Code Monkey home page Code Monkey logo

bigquery-optimization-queries's Introduction

Introduction

Note that these queries go along with an ebook about optimizing BigQuery costs written by Sayle Matthews of DoiT International. This also goes along with the DoiT Engineering Blog series located here

These queries are to assist in optimizing BigQuery usage in projects and organizations. Most focus on costs, but there are a few that focus on concurrency and also some that recommend whether a query will run better under an on-demand or flat-rate pricing scheme.

Usage

In each file is a variable called interval_in_days which is the number of days in the past that the query will look at for doing its work. In order to increase or decrease the amount of data processed by the query just change this value and it will be reflected throughout the rest of the query.

Note that we have set this value to a default that reflects a good timeframe vs amount of data processed by it.

Additionally each file should be named on what exactly it does and also has a comment at the top of explaining what the query does.

Note on Costs

Some of these queries can process through a LOT of data so it's HIGHLY recommended to verify the estimated cost of each query before running it. Depending upon how much usage your dataset sees over the specified timeframe then this could easily be upwards of tens of gigabytes if not more per query.

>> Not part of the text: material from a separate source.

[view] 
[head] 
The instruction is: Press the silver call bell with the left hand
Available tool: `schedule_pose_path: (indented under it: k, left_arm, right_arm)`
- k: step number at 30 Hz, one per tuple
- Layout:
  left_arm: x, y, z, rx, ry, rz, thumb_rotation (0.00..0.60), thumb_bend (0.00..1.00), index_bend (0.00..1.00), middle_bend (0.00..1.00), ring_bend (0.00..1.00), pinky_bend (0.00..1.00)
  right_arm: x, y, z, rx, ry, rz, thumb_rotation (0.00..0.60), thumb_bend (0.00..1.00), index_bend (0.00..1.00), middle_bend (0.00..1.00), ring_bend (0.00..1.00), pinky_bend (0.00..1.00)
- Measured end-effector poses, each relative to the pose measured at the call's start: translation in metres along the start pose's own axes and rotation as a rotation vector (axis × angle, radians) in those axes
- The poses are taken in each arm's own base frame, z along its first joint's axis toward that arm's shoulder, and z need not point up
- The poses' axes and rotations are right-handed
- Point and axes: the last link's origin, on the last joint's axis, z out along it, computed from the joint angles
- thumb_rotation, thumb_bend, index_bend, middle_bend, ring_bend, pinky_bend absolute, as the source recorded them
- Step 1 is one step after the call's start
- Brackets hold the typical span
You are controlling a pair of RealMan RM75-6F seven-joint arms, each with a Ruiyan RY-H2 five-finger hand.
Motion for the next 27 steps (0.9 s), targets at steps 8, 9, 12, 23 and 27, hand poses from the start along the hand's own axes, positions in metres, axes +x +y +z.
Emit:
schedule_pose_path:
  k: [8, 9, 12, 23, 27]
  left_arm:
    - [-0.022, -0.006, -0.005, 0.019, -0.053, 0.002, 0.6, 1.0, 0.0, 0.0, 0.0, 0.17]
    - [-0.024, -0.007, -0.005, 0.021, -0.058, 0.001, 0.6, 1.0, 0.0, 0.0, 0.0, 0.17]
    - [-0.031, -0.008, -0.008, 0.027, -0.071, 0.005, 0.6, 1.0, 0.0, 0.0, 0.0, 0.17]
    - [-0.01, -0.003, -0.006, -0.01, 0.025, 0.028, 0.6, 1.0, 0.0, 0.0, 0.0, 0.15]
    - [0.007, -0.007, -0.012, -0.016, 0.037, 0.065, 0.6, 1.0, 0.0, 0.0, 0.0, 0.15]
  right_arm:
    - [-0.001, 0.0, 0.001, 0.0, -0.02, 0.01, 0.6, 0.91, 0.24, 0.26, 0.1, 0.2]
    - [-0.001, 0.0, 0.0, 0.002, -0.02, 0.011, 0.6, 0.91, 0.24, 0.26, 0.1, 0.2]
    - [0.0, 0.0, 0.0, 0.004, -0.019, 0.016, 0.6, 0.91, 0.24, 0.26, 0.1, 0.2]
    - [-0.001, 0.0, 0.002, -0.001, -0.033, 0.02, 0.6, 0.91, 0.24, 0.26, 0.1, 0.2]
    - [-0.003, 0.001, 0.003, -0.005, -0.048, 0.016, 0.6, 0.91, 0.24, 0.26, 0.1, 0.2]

Blindly run these queries at your own risk! It's very much recommended to reduce the interval_in_days value when the query will be processing a very large amount of data.

Audit Log vs Information Schema

The queries are broken up into two different folders: audit_log and information_schema. These correspond to the different schemas that may need to be queried. In general most people will use the information_schema queries because they do not have a BigQuery audit log sink setup.

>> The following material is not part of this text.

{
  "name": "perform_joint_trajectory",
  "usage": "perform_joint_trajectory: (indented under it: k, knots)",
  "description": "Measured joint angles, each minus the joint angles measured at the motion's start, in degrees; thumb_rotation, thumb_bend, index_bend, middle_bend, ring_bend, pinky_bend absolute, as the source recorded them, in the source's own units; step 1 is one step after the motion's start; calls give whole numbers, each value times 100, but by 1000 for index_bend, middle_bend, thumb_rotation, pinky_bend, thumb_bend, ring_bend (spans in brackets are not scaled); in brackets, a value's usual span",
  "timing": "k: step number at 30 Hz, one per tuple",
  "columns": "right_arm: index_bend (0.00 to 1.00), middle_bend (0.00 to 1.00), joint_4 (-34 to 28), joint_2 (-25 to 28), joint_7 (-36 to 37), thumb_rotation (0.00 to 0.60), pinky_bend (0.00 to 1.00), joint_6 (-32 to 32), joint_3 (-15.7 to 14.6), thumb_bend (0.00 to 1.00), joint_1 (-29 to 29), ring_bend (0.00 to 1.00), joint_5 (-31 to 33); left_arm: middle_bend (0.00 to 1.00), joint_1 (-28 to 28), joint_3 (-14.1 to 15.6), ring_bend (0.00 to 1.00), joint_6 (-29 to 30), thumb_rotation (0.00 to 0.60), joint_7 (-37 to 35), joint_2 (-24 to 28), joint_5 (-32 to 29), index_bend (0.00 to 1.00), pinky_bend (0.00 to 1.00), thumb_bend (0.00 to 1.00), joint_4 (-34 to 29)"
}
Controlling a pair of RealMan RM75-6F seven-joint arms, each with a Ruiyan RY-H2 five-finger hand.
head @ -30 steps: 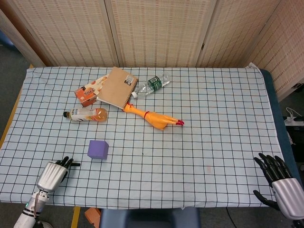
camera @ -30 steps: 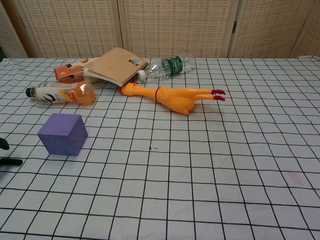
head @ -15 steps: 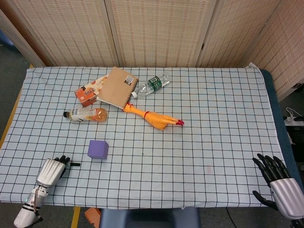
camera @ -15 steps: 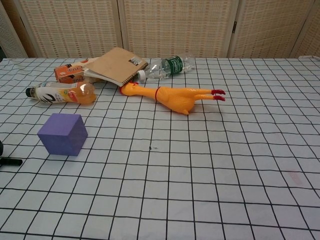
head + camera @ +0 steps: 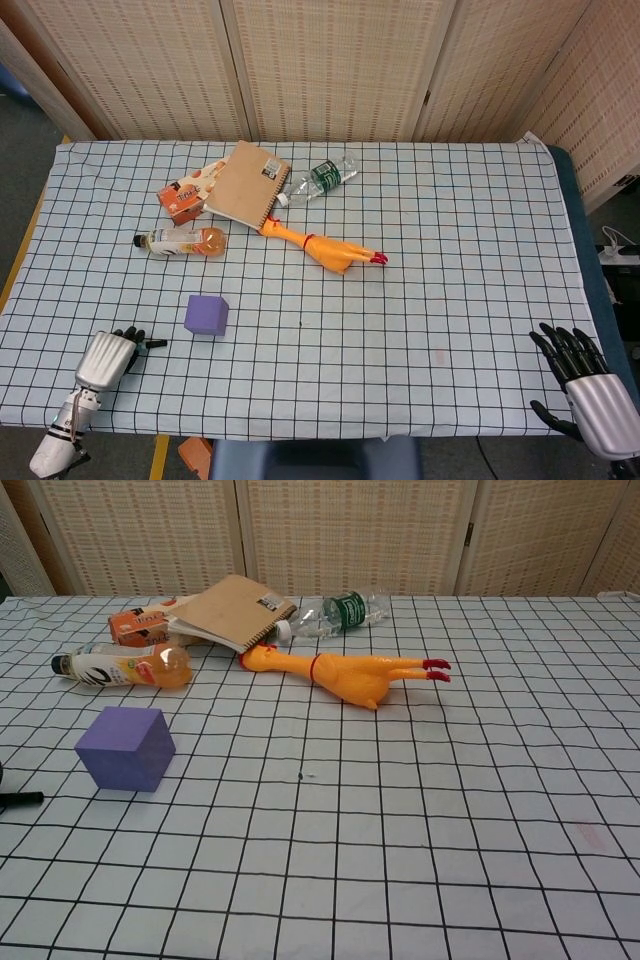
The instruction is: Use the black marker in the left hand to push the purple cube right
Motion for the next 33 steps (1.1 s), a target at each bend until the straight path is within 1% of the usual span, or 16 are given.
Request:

If you have an audit log sink setup for BigQuery already (or are a DoiT customer with the BQ Lens feature enabled) read the blog entry for a detailed guide of how to discover the location of your sink.

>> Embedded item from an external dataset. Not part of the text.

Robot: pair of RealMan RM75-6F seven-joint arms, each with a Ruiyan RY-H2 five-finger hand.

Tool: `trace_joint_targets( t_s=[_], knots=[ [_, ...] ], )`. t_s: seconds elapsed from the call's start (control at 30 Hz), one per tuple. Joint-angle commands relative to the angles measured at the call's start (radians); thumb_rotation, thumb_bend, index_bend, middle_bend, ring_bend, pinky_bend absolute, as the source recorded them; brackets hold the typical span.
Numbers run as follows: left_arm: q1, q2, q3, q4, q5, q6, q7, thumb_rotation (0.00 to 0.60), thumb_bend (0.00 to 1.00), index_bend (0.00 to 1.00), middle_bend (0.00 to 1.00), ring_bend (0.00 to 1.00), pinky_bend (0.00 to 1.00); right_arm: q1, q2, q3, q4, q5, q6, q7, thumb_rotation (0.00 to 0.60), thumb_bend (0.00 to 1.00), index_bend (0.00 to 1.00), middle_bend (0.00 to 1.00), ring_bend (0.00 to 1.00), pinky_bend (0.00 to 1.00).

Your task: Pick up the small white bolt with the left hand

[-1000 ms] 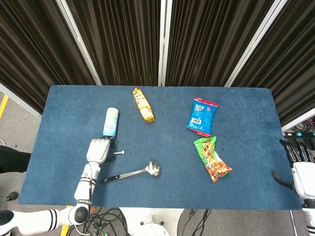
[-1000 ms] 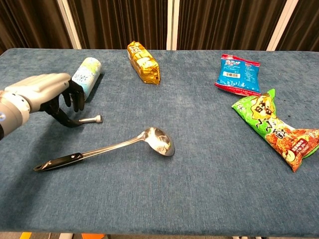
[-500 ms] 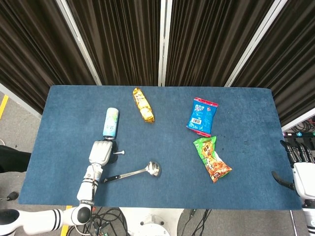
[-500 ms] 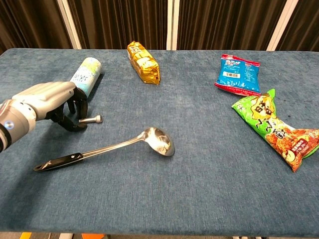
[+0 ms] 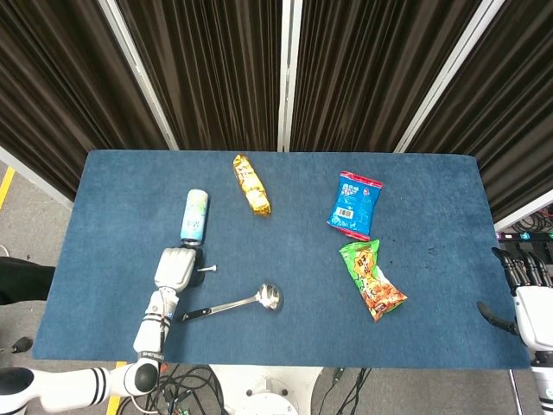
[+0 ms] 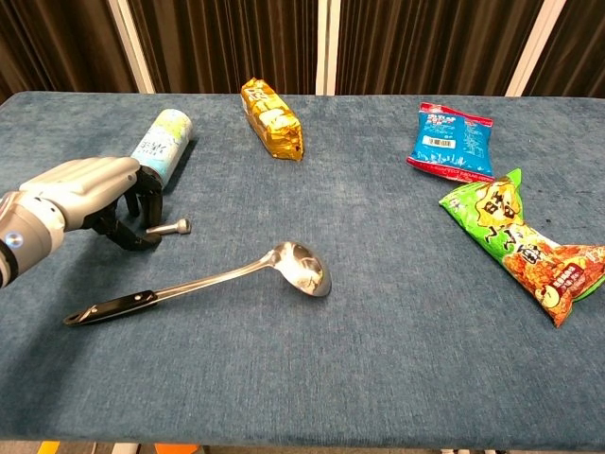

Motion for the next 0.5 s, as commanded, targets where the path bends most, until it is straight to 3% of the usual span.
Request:
trace_joint_targets(
  t_s=[0.03, 0.5],
  knots=[
    [0.000, 0.006, -0.002, -0.005, 0.005, 0.002, -0.006, 0.600, 0.34, 0.57, 0.48, 0.40, 0.50, -0.001, 0.001, 0.000, -0.001, 0.000, 0.001, -0.001, 0.600, 0.13, 0.09, 0.14, 0.00, 0.03],
    [0.017, 0.126, 0.019, -0.124, 0.055, 0.030, 0.002, 0.600, 0.36, 0.58, 0.48, 0.40, 0.51, -0.006, -0.002, -0.001, -0.003, -0.003, 0.009, -0.004, 0.600, 0.13, 0.09, 0.14, 0.00, 0.03]
  ],
)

Note that if you are currently a DoiT International customer and have the BQ Lens feature enabled in your Cloud Management Platform (CMP) then you should use the audit log queries as you will already have the tables created

Generating Queries for Your Project

If you look at the queries you will see some placeholders for and in the SQL code. These need to be replaced with the correct values prior to running the queries.

In order to assist in doing this easier there is a file called generate_sql_files.py inside of this repository. This will perform a search and replace operation on all of the .sql files with your specified values.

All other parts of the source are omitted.